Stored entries
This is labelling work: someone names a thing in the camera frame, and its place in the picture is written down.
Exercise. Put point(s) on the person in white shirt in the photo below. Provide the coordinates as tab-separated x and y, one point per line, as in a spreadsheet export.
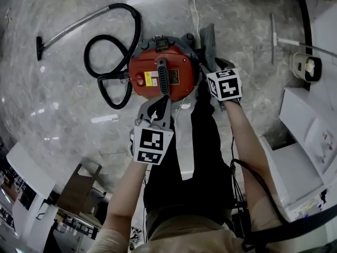
184	236

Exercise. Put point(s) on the dark grey open cabinet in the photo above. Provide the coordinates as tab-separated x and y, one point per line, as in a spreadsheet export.
79	191

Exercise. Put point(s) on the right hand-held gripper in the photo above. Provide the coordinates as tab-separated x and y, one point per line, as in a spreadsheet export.
226	86

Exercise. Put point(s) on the white trash bin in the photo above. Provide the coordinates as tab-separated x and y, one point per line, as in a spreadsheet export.
305	67

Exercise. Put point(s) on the white appliance box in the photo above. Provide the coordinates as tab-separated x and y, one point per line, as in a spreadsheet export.
302	112

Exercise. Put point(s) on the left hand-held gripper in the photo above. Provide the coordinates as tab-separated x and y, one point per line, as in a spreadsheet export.
150	141

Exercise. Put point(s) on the person's left forearm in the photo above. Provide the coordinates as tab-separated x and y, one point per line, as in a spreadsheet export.
126	194

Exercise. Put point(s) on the person's black trousers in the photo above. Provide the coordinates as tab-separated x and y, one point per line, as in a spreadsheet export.
200	167

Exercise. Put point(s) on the white desk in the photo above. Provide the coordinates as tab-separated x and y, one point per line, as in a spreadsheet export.
29	167

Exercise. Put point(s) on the metal vacuum wand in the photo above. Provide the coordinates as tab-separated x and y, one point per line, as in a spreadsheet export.
71	26

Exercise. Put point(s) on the person's right forearm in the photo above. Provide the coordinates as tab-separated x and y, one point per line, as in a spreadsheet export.
247	146

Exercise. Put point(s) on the red vacuum cleaner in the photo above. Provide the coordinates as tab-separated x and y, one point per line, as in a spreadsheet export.
163	72

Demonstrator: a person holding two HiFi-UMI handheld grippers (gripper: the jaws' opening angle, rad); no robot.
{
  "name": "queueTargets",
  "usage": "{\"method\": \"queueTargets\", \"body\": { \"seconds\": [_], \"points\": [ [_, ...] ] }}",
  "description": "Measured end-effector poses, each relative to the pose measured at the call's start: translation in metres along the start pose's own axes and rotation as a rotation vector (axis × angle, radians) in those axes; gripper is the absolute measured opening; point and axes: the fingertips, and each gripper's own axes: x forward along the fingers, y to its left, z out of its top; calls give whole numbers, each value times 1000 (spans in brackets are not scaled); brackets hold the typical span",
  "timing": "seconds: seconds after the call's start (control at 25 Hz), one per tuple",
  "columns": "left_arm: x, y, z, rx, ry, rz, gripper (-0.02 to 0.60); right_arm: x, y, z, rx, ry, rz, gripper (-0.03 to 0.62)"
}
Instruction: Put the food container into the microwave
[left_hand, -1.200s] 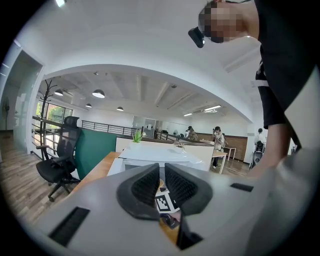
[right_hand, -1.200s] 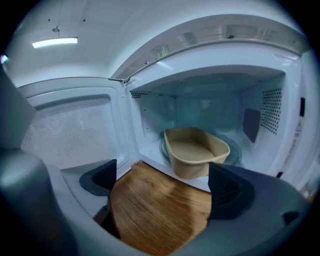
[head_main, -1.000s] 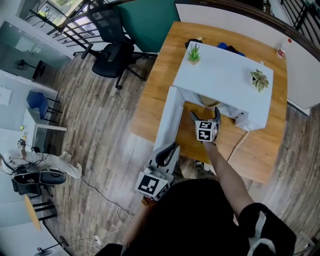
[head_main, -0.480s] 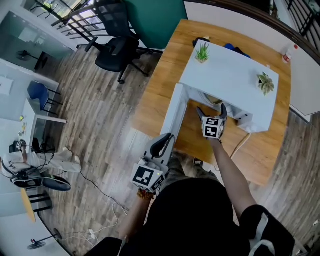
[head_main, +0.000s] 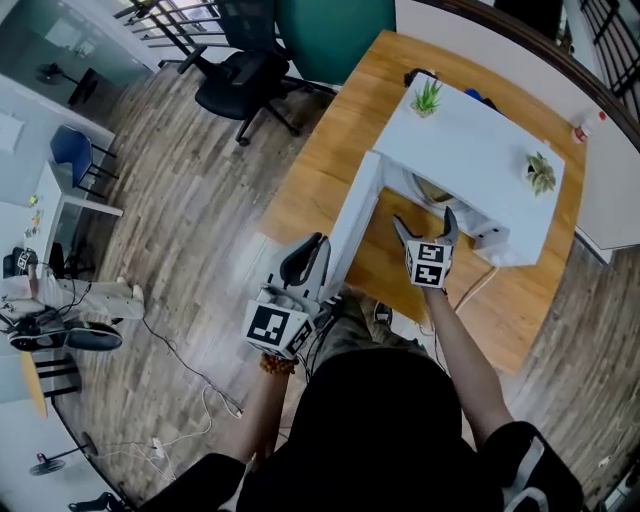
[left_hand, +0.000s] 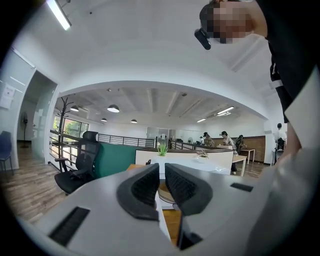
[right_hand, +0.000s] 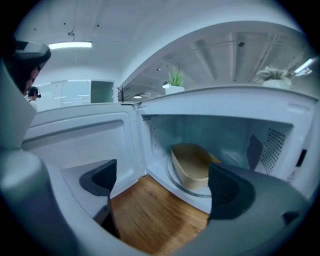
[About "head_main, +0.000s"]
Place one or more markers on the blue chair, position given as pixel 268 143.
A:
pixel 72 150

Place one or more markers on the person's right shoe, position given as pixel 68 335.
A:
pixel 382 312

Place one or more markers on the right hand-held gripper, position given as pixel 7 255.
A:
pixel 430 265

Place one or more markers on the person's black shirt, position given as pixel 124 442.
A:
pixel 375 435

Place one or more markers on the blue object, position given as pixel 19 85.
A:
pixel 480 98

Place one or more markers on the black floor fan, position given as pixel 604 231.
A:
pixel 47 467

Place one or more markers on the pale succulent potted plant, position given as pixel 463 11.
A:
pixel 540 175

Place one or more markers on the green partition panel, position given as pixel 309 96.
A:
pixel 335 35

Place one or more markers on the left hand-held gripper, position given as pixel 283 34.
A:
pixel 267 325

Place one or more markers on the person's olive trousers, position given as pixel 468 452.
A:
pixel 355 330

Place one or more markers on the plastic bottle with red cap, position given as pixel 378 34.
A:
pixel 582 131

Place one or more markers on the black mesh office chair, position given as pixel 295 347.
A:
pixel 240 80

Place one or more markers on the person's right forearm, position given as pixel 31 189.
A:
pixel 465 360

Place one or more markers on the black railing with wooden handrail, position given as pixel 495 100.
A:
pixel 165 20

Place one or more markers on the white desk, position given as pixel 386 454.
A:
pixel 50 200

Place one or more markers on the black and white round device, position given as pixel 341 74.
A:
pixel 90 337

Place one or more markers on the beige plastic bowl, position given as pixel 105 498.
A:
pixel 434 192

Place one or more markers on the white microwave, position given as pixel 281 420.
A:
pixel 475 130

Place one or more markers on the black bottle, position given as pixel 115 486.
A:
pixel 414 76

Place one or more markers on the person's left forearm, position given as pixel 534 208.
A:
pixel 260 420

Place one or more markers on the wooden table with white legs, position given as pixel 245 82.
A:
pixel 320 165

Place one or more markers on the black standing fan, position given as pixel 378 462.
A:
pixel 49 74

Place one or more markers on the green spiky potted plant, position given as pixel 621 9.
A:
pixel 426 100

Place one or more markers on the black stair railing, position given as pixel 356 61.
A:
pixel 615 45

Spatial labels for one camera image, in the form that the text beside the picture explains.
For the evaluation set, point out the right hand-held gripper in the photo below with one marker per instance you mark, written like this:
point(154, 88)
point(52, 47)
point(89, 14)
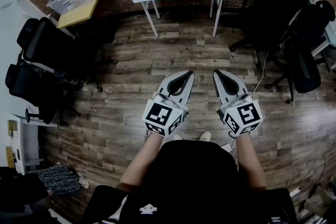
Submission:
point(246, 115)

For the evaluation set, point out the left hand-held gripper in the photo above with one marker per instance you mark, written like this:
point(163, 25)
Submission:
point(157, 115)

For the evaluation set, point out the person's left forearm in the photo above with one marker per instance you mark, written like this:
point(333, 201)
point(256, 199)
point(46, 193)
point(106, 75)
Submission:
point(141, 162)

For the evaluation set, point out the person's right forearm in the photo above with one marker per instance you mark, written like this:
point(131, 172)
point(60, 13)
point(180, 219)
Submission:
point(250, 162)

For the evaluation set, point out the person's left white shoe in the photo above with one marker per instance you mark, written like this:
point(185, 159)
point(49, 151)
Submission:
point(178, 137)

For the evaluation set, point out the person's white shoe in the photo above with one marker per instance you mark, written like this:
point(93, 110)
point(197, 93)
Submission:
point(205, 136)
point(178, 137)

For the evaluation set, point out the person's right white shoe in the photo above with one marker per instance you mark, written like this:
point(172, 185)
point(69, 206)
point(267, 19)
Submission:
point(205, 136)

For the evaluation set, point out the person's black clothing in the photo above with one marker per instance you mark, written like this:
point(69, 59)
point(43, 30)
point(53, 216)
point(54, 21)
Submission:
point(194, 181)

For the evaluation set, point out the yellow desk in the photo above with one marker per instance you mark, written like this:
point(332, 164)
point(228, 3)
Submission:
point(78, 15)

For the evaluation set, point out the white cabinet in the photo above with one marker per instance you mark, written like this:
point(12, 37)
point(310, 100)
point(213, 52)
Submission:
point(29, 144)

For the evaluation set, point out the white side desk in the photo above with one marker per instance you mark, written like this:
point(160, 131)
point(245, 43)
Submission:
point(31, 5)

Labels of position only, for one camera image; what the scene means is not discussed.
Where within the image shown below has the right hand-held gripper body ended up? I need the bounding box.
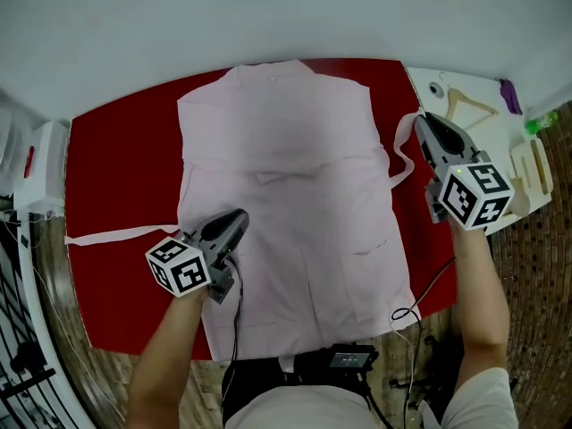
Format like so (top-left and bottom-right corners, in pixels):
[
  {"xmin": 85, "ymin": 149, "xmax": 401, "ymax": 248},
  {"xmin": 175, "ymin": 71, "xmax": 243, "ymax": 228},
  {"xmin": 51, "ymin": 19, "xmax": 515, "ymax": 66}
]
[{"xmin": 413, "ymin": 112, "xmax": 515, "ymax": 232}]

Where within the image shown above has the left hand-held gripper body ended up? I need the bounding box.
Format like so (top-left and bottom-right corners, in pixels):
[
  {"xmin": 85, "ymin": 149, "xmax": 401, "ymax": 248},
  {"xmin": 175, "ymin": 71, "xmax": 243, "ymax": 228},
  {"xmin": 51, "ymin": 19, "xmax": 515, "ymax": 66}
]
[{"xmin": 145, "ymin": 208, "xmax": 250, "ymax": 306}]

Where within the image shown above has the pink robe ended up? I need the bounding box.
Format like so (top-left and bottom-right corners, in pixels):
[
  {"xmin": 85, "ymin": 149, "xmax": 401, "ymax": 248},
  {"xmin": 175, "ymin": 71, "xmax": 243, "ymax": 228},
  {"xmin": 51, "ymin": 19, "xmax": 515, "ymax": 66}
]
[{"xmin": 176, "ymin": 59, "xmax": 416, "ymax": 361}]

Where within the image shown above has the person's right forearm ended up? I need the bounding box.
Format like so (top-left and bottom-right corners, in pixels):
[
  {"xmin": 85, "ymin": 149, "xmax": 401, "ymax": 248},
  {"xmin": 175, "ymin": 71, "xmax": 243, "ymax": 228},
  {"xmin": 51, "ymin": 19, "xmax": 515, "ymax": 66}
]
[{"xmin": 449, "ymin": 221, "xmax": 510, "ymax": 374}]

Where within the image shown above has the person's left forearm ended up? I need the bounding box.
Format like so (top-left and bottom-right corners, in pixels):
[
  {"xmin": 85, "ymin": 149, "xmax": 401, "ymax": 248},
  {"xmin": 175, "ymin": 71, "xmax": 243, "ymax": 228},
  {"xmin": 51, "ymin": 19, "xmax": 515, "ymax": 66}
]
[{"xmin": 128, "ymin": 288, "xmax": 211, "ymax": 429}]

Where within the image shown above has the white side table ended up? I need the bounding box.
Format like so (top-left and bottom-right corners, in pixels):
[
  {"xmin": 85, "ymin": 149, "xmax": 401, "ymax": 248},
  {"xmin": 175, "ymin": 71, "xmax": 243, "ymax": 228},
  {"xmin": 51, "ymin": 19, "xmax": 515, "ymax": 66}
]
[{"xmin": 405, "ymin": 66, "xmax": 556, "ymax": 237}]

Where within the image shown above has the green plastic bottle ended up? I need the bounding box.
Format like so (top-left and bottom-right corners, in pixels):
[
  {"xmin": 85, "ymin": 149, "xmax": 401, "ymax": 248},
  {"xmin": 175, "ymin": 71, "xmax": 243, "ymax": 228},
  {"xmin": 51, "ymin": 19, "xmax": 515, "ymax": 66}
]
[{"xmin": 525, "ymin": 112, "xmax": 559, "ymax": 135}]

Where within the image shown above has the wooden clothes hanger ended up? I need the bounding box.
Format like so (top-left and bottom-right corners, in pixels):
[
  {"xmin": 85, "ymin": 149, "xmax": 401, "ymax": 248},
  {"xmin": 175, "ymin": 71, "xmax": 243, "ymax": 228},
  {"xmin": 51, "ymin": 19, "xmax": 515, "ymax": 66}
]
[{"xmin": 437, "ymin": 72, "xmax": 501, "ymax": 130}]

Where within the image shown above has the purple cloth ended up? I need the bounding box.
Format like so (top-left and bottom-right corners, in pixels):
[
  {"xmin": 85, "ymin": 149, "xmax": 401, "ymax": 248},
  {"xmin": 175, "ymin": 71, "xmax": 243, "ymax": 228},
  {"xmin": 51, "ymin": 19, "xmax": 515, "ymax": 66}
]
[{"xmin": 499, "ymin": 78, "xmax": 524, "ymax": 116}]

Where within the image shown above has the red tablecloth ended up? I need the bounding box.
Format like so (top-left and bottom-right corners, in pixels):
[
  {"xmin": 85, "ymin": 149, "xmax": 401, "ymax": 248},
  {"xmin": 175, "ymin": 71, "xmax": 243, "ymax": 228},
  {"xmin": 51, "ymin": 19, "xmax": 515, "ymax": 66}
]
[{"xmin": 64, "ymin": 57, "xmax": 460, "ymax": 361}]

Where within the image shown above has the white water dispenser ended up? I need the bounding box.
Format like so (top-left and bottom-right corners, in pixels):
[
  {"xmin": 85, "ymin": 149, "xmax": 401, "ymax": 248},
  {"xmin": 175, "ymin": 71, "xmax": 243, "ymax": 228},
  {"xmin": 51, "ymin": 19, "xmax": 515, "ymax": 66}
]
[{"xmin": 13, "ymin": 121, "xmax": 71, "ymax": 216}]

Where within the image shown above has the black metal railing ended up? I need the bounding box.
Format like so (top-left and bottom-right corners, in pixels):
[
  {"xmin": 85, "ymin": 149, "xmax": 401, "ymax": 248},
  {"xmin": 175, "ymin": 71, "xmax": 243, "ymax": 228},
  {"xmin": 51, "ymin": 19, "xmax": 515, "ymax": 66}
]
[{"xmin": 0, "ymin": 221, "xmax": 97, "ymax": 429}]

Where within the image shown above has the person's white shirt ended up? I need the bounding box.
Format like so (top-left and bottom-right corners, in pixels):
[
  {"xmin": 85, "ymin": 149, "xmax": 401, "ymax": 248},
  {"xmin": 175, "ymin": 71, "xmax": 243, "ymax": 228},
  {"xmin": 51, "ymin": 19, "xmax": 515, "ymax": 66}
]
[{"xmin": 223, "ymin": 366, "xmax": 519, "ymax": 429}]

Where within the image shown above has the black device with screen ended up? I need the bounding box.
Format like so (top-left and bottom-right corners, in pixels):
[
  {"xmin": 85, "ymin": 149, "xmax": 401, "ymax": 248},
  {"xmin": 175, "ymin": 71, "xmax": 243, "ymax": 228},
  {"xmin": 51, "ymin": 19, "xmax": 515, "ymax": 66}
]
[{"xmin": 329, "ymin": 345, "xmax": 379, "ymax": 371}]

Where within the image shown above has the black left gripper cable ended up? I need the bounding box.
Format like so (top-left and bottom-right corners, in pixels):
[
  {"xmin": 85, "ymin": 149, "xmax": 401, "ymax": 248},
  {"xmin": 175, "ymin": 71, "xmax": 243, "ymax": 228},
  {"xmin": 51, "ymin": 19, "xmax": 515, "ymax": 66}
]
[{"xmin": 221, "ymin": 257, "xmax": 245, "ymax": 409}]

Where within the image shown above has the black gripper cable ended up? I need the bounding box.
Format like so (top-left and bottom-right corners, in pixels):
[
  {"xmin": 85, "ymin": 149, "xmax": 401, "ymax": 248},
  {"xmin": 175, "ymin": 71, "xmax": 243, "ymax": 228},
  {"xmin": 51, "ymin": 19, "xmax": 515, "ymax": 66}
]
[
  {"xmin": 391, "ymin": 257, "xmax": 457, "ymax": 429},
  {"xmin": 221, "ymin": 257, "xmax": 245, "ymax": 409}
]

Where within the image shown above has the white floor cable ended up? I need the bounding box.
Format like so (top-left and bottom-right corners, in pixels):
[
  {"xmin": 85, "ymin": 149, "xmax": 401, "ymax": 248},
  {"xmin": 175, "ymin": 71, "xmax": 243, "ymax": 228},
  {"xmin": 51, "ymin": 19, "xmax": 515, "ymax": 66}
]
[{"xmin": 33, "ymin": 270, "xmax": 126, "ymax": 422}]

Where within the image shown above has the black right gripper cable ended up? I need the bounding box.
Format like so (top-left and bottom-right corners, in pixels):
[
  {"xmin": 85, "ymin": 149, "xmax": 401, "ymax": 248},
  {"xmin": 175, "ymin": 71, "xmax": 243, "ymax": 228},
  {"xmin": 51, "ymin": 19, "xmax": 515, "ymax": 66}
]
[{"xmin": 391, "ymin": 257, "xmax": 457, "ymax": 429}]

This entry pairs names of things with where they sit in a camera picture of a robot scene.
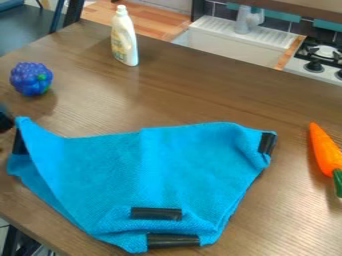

• ASSIGNED TASK:
Look through the entries above; copy each line where the string "instance" appears.

• WRITTEN ANSWER:
For the evaluation set, point out the right hand-held gripper in the photo below with one marker per instance you mark, written like this:
For the evaluation set, point out the left hand-held gripper in the photo above with one marker per instance you mark, written like this:
For the evaluation set, point out the person's left forearm in the photo above with one marker per instance you mark, written like this:
For the evaluation set, point out the person's right forearm in the photo above with one marker per instance you mark, written like this:
For the evaluation set, point out the person's left white shoe in the photo above with one marker per instance you mark, written like this:
For the evaluation set, point out the person's white shoe in the photo above with one marker per instance you mark, written like this:
For the evaluation set, point out the person's right white shoe in the photo above with one marker per instance you mark, written like this:
For the evaluation set, point out the person's black clothing in the photo above with one marker per instance you mark, written like this:
For the evaluation set, point out the yellow desk in the photo above with one marker per instance you mark, written like this:
For the evaluation set, point out the white cabinet in the photo above with one marker per instance you mark, written like this:
For the evaluation set, point out the white side desk in the photo above with one marker per instance you mark, written like this:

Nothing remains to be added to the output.